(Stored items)

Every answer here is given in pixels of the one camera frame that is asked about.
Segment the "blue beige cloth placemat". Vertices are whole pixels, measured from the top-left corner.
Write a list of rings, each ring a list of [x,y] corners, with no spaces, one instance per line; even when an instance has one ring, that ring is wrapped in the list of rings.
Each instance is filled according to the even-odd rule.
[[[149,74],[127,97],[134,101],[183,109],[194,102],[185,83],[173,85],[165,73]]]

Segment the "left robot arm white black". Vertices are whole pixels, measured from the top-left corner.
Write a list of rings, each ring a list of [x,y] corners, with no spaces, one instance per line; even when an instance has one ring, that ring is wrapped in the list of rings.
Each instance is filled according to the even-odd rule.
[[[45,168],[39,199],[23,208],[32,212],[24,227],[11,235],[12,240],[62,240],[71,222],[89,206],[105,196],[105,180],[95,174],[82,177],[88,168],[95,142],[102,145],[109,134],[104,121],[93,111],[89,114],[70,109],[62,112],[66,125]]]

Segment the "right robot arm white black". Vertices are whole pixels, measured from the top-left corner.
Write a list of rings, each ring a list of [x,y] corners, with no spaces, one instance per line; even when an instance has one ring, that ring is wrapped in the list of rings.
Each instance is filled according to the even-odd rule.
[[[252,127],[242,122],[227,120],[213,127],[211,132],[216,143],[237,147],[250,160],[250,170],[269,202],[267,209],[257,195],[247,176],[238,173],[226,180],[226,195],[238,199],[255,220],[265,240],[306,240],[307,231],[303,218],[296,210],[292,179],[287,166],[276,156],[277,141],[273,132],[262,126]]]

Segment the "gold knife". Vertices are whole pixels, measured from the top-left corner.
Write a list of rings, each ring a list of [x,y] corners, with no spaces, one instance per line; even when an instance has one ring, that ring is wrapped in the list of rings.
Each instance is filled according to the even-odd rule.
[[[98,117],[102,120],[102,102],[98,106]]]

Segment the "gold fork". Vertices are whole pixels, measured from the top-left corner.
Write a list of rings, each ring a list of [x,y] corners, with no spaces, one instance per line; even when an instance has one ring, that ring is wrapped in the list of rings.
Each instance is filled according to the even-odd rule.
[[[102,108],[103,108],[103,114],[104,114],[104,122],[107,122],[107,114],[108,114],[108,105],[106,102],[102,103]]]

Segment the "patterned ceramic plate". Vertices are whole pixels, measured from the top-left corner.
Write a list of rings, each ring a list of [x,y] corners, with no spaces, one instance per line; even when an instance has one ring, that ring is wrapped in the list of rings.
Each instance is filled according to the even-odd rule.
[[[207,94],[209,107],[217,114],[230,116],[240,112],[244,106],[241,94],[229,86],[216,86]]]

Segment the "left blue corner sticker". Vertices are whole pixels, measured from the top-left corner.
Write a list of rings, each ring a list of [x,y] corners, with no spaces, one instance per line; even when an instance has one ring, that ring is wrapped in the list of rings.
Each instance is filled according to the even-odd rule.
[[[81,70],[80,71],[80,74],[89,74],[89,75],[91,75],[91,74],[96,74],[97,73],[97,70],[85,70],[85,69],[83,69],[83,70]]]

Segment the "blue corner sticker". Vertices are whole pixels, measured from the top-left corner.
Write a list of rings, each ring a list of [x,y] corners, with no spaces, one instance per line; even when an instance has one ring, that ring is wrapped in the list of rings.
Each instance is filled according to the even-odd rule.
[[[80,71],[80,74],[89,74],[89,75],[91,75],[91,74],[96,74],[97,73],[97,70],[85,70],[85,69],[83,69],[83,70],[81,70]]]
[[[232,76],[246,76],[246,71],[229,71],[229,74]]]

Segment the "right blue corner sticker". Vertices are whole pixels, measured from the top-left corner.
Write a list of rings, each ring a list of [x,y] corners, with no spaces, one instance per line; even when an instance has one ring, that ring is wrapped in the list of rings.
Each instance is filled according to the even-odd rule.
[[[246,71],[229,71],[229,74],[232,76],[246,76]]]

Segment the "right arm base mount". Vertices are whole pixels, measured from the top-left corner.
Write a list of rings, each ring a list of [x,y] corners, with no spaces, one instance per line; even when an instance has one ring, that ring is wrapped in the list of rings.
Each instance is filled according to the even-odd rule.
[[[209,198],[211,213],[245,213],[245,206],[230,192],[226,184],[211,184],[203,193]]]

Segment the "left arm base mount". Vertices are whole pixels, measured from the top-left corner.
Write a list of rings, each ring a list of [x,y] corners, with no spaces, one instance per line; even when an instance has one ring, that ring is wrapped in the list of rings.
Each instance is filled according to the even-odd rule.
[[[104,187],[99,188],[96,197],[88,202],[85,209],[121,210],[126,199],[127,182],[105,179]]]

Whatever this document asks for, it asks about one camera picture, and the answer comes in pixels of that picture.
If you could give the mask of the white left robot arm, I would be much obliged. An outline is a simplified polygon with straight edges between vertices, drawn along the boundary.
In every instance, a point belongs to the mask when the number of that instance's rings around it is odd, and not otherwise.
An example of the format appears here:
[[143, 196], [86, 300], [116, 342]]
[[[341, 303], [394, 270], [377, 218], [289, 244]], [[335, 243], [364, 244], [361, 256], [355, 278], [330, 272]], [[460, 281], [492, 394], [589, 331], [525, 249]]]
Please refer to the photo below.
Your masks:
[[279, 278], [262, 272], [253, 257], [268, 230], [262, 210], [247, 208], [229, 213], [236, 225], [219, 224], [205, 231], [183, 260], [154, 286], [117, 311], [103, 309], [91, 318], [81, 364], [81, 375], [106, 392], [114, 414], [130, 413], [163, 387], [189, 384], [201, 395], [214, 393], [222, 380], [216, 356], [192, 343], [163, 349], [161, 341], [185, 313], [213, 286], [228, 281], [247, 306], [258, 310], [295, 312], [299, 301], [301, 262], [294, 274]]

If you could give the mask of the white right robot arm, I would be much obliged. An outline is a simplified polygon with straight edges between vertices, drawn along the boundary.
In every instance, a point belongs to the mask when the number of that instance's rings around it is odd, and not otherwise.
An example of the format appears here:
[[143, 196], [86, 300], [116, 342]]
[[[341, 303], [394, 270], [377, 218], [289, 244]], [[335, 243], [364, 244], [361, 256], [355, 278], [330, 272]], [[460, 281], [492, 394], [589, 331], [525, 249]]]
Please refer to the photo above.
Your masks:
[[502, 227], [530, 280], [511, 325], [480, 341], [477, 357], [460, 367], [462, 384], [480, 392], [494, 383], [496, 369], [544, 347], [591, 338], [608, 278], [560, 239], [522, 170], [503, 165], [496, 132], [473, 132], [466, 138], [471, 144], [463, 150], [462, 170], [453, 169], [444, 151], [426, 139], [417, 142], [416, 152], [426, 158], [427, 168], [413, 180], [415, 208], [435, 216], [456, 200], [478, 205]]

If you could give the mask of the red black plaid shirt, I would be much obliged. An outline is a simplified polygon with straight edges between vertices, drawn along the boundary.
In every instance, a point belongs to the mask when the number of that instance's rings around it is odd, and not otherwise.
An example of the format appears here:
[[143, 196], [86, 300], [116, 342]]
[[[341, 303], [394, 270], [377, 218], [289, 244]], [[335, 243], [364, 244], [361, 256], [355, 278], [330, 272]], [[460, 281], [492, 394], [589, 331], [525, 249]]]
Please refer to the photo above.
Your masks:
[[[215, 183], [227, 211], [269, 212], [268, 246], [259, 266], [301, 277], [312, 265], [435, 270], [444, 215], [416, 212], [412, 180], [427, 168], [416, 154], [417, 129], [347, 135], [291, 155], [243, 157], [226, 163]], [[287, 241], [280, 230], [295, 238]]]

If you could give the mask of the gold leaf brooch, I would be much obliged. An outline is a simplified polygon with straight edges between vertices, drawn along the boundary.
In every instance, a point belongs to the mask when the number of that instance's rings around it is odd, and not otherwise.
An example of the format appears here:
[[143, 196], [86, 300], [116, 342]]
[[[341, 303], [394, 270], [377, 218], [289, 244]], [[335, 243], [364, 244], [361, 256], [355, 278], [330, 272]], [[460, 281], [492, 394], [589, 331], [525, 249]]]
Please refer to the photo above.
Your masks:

WORK ORDER
In the data above, how many lines contain the word "sticker"? Only the number is wanted.

TASK SOLUTION
3